» **WORK TASK**: Print, exactly as written, every line from the first line of the records below through the line containing "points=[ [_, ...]", and nothing further.

### TASK DATA

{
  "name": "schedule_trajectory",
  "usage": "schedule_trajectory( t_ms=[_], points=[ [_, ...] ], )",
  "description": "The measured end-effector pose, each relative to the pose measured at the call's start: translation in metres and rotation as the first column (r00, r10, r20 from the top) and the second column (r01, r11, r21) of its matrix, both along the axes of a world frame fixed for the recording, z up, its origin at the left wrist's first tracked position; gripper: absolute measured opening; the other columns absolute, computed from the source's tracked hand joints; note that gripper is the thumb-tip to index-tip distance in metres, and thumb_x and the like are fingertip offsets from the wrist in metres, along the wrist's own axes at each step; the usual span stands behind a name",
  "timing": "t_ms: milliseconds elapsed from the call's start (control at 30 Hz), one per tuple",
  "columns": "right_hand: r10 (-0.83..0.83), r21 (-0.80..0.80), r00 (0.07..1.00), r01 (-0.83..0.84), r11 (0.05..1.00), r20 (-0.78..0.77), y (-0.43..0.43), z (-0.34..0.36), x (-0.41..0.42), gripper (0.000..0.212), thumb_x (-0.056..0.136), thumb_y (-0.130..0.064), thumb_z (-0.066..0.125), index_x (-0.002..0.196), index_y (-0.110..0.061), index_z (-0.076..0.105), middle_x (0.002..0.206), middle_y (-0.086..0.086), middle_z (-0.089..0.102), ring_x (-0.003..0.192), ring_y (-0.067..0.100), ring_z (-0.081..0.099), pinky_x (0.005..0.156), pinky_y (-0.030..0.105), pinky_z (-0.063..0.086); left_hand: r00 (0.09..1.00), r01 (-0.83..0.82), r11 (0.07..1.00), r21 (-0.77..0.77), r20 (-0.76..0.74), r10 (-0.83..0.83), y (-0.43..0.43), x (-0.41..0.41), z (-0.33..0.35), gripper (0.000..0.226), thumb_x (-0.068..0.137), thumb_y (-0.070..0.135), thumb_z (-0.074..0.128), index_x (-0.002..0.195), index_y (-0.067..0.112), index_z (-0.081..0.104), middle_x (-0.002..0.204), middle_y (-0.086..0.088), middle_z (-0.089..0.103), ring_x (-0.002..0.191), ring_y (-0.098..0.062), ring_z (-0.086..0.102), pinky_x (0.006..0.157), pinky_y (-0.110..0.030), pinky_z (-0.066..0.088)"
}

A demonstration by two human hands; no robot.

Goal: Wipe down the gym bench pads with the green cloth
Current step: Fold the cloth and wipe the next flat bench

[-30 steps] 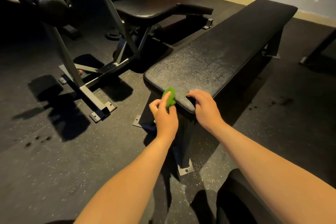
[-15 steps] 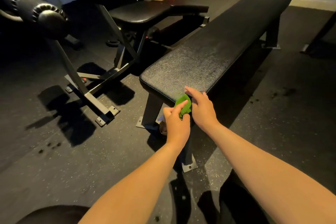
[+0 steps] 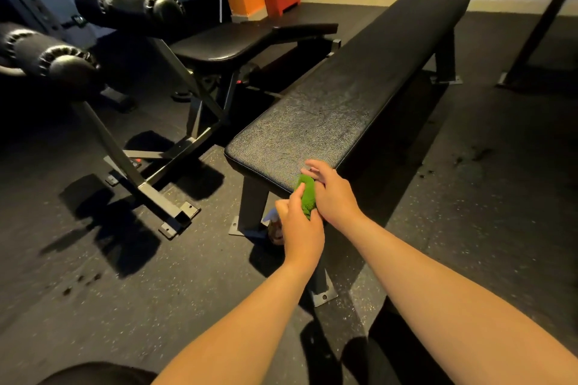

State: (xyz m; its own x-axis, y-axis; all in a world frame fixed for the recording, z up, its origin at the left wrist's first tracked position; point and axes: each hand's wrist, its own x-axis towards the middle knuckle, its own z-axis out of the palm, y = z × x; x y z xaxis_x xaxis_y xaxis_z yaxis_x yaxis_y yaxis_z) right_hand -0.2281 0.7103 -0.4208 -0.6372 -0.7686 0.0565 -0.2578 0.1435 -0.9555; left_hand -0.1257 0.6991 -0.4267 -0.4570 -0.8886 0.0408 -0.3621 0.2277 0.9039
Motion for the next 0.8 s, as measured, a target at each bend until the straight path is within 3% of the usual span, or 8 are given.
schedule_trajectory(
  t_ms=[167, 333, 433, 533, 600, 667, 733, 800],
  points=[
    [0.015, -0.05, 0.986, -0.006, 0.999, 0.167, 0.024, 0.008, -0.01, 0.052, 0.098, 0.002, 0.037, 0.137, -0.027, 0.054, 0.118, -0.009, 0.067, 0.109, -0.009, 0.058, 0.085, 0.007, 0.047, 0.979, 0.201, 0.978, -0.046, 0.052, -0.199, 0.012, -0.01, -0.001, 0.041, 0.095, 0.007, 0.057, 0.135, 0.014, 0.051, 0.116, 0.002, 0.045, 0.104, -0.013, 0.053, 0.09, -0.026, 0.046],
    [-0.238, -0.091, 0.947, 0.262, 0.961, 0.215, 0.05, -0.007, -0.003, 0.033, 0.098, -0.026, 0.058, 0.13, -0.035, 0.049, 0.126, -0.004, 0.046, 0.111, 0.006, 0.051, 0.088, 0.024, 0.048, 0.989, 0.147, 0.985, -0.093, 0.02, -0.146, 0.011, -0.008, -0.001, 0.045, 0.094, 0.014, 0.059, 0.137, 0.027, 0.054, 0.118, 0.011, 0.05, 0.106, -0.002, 0.053, 0.093, -0.025, 0.045],
    [-0.186, -0.088, 0.842, 0.265, 0.96, 0.506, 0.051, -0.01, 0.015, 0.03, 0.097, -0.03, 0.06, 0.124, -0.031, 0.049, 0.12, 0.004, 0.052, 0.108, 0.015, 0.06, 0.084, 0.031, 0.054, 0.983, 0.116, 0.938, -0.328, 0.176, -0.06, 0.007, -0.009, 0.0, 0.042, 0.093, 0.022, 0.061, 0.133, 0.03, 0.057, 0.115, 0.014, 0.055, 0.116, -0.008, 0.043, 0.099, -0.032, 0.03],
    [-0.045, -0.174, 0.636, 0.277, 0.945, 0.77, 0.046, -0.006, 0.029, 0.026, 0.1, -0.017, 0.055, 0.126, -0.019, 0.054, 0.115, 0.007, 0.065, 0.106, 0.016, 0.064, 0.091, 0.032, 0.052, 0.964, 0.195, 0.893, -0.405, 0.247, -0.099, -0.002, -0.009, 0.001, 0.043, 0.087, 0.019, 0.062, 0.129, 0.031, 0.059, 0.11, 0.011, 0.058, 0.119, -0.015, 0.041, 0.103, -0.037, 0.027],
    [-0.075, -0.183, 0.651, 0.319, 0.93, 0.756, 0.043, -0.007, 0.031, 0.024, 0.098, -0.007, 0.054, 0.122, -0.014, 0.055, 0.111, 0.008, 0.066, 0.103, 0.016, 0.064, 0.092, 0.032, 0.052, 0.949, 0.289, 0.828, -0.48, 0.255, -0.183, -0.016, -0.003, 0.002, 0.046, 0.08, 0.017, 0.062, 0.125, 0.026, 0.062, 0.104, 0.007, 0.058, 0.111, -0.02, 0.049, 0.105, -0.043, 0.035],
    [-0.175, -0.15, 0.707, 0.372, 0.916, 0.685, 0.039, -0.009, 0.029, 0.023, 0.096, -0.003, 0.055, 0.115, -0.017, 0.057, 0.108, 0.007, 0.066, 0.101, 0.017, 0.065, 0.089, 0.034, 0.054, 0.942, 0.331, 0.8, -0.5, 0.219, -0.253, -0.031, 0.001, 0.004, 0.048, 0.079, 0.019, 0.059, 0.126, 0.021, 0.063, 0.111, 0.005, 0.059, 0.113, -0.018, 0.05, 0.106, -0.039, 0.038],
    [-0.33, -0.087, 0.745, 0.459, 0.884, 0.58, 0.031, -0.012, 0.023, 0.023, 0.094, -0.007, 0.057, 0.107, -0.026, 0.057, 0.106, 0.005, 0.064, 0.097, 0.016, 0.064, 0.084, 0.034, 0.054, 0.96, 0.276, 0.861, -0.426, 0.173, -0.222, -0.044, -0.004, 0.01, 0.051, 0.084, 0.019, 0.058, 0.135, 0.019, 0.06, 0.134, 0.002, 0.055, 0.13, -0.014, 0.042, 0.115, -0.025, 0.026],
    [-0.417, -0.06, 0.79, 0.493, 0.868, 0.449, 0.021, -0.011, 0.014, 0.022, 0.092, -0.014, 0.059, 0.102, -0.033, 0.057, 0.108, 0.005, 0.061, 0.094, 0.016, 0.062, 0.08, 0.032, 0.054, 0.957, 0.24, 0.9, -0.365, 0.244, -0.156, -0.059, -0.014, 0.011, 0.05, 0.094, 0.018, 0.057, 0.144, 0.016, 0.052, 0.151, -0.003, 0.044, 0.143, -0.016, 0.03, 0.117, -0.022, 0.013]
  ],
)
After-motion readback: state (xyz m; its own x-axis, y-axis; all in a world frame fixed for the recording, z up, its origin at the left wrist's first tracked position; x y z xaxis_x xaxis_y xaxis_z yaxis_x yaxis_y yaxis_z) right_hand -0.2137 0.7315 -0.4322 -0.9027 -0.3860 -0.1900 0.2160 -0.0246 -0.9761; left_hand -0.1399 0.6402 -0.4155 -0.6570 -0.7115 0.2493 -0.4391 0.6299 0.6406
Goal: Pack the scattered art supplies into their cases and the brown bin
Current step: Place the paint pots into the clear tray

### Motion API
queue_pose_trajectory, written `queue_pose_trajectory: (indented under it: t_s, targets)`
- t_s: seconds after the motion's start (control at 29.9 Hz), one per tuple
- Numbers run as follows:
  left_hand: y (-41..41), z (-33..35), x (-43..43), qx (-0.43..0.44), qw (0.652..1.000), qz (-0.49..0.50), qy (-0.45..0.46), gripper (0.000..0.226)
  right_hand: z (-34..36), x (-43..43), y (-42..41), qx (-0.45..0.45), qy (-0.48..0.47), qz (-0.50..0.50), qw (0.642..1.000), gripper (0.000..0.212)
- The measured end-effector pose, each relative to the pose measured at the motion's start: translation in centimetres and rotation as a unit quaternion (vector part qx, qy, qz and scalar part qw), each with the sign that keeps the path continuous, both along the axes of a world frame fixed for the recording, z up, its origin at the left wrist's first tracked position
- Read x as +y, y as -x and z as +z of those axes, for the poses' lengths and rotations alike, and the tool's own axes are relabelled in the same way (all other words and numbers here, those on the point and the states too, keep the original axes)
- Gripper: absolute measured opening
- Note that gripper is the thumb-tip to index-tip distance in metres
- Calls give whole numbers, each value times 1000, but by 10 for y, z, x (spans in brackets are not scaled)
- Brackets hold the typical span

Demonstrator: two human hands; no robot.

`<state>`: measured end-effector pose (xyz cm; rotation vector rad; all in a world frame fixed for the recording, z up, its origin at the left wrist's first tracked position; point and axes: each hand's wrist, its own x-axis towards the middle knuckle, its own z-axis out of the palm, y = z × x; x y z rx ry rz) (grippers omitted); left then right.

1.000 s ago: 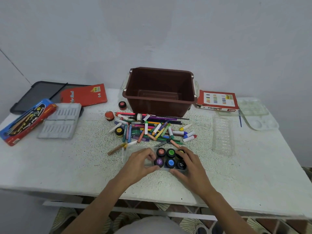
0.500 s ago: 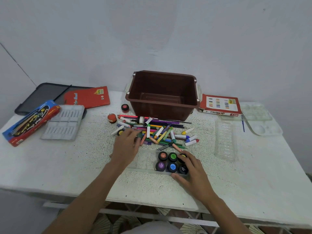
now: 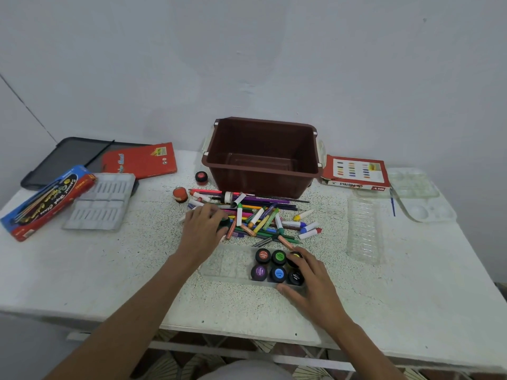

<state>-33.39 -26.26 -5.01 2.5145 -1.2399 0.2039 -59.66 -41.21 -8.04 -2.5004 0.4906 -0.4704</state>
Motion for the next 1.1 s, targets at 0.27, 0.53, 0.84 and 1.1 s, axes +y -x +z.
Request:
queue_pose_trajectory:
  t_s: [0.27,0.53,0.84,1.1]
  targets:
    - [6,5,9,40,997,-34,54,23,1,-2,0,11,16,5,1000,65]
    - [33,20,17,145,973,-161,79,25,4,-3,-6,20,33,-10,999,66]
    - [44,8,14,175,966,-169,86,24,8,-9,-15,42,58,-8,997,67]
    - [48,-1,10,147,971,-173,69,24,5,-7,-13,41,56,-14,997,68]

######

» **REPLY TO THE TASK**:
{
  "name": "schedule_trajectory",
  "usage": "schedule_trajectory( t_ms=[_], points=[ [_, ...] ], )",

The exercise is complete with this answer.